Education has proved to be a double-edged sword for the Totos. It has made them more aware of their rights on the one hand and, on the other, has made them realize some of the practical disadvantages of their beliefs. According to Biswajit Saha, who has worked for the local panchayat samiti’s education department, even primary school children in Totopara know the truth about thalassemia today. The kaizis, village chiefs, stick to their customs, but, being aware of the possible health and economic hazards of endogamy, are not unwilling to bend the rules.
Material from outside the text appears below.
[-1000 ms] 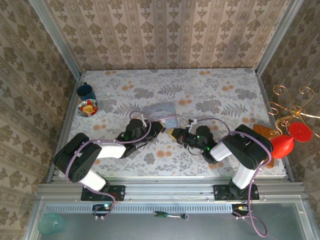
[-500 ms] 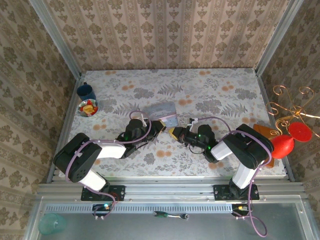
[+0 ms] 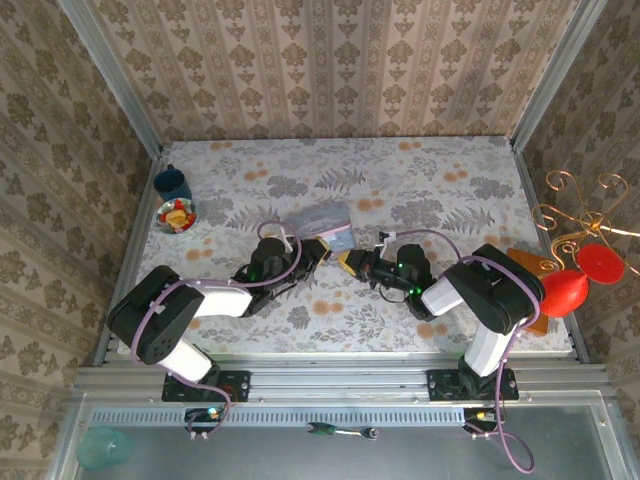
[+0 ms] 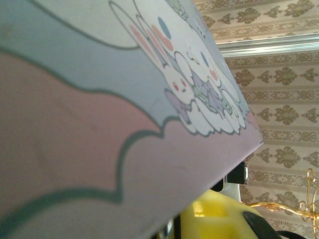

Most of them look mildly amazed when asked about the traditions of their tribe. Yes, they have their own gods, who represent natural forces, but there is no sacred space, no Niyamgiri hill, dedicated to the deities. The ‘temple’ is more of a community hall where villagers meet to eat, drink and dance during festivals. “The gods have moved from the outside to the insides of households,” says Bhakta Toto, who works for the Grameen Bank. There are village shamans, but when the Totos fall sick, they largely repose their faith in the doctors working for the PHC. Farming in oranges, ginger, cardamom and betel nuts may constitute the Totos’ traditional sources of income, yet nowadays many hold government jobs and the educated younger lot is migrating outside the village for better opportunities. And notwithstanding their animistic beliefs, the Totos are cleaning the surrounding forests of trees, inviting an ecological disaster upon themselves.
The elders concluded all conversations by dutifully reiterating the need to preserve their vanishing customs, while looking relieved that the interrogation about their beliefs was over. The younger men emphasized how their ST cards do not always fetch them jobs, especially when they have to compete with other, more advantaged ST groups.
Ultimately, the ‘contrasts’ that Totopara offered were all made up of the differences between the actual Totos and my expectations of them as a primitive tribe. In speaking to the kaizis, I often felt like Wordsworth grilling the leech gatherer, desperately trying to make him stand for something he was not. Sometimes, it takes a visit to a place to find the true meaning of terms and the reality that photographs exclude.